What the task asks – Collect every line below that contains the word "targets".

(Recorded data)
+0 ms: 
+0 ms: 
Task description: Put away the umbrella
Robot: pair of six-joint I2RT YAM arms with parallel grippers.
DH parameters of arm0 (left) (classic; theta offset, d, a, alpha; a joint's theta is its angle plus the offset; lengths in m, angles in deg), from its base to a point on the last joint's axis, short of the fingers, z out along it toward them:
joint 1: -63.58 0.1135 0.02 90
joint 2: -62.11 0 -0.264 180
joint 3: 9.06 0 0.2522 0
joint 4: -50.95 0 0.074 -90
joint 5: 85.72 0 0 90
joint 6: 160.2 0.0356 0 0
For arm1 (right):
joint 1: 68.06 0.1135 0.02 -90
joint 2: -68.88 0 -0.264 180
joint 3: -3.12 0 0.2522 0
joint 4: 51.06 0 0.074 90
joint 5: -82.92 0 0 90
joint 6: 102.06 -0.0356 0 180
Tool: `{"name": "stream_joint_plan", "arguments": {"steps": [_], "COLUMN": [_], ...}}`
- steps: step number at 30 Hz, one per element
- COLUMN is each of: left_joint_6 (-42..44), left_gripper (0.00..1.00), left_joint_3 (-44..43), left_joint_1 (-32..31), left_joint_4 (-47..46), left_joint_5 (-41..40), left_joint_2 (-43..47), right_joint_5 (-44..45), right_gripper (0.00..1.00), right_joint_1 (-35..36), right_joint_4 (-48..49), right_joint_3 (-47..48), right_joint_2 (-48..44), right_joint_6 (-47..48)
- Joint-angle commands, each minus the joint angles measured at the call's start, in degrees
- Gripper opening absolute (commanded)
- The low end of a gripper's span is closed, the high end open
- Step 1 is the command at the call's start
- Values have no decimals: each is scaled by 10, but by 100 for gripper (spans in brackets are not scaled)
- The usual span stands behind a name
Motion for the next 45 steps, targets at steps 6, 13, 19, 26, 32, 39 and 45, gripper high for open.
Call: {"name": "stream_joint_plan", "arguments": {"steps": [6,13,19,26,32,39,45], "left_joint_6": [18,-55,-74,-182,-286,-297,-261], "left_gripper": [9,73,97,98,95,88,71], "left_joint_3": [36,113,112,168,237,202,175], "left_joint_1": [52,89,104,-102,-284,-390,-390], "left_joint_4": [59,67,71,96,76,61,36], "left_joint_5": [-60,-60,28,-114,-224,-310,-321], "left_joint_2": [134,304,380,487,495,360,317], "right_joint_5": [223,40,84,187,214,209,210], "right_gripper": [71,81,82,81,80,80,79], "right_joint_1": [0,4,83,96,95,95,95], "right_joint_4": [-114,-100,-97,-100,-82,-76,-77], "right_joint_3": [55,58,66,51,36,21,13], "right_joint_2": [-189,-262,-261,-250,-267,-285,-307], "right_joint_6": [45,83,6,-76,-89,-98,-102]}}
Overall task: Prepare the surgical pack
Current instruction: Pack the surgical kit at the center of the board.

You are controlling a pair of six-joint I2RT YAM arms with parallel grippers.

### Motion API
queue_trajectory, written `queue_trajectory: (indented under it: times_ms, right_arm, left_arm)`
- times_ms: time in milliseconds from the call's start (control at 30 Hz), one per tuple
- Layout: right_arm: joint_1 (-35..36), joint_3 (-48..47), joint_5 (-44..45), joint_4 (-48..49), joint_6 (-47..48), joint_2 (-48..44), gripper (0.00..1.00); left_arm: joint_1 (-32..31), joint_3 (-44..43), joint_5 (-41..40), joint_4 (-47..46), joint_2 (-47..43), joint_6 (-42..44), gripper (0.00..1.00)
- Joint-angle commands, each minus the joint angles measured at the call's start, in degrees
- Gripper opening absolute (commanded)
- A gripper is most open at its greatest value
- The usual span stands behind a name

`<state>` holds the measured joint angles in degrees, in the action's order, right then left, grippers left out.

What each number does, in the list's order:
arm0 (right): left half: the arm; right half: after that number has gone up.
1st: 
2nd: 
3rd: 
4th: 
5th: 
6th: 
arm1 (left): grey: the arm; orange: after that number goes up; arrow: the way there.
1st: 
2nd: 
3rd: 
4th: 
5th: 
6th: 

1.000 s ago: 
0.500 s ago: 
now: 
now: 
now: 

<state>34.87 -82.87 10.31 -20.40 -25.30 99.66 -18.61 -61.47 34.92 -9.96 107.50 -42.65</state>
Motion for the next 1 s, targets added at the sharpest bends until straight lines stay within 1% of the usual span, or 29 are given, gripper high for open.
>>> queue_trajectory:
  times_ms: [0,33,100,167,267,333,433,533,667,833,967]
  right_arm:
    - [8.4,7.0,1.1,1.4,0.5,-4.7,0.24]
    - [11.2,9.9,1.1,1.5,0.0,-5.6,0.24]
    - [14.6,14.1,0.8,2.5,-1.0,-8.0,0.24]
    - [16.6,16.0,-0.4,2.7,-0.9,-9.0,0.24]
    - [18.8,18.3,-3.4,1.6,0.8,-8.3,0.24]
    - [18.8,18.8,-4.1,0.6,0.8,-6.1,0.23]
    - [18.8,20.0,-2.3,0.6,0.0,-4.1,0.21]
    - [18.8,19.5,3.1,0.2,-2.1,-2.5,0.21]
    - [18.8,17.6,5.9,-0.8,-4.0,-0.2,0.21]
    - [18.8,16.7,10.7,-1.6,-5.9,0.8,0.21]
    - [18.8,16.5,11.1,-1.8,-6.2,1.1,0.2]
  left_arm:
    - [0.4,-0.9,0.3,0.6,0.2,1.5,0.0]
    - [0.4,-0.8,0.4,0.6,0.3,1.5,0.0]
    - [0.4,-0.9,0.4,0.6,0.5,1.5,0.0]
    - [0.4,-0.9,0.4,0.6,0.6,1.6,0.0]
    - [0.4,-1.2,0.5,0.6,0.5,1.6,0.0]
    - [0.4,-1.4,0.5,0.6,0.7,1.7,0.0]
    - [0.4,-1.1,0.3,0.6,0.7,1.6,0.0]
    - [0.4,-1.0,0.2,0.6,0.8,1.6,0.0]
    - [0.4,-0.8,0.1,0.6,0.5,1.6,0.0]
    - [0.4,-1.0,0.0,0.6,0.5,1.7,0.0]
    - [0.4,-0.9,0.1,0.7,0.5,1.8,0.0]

Result of this task –
Motion for the next 45 steps, targets at steps 6, 13, 19, 26, 32, 39 and 45, gripper high for open.
Motion for the next 1 s, targets added at the sharpest bends until straight lines stay within 1% of the usual span, or 29 are given, gripper high for open.

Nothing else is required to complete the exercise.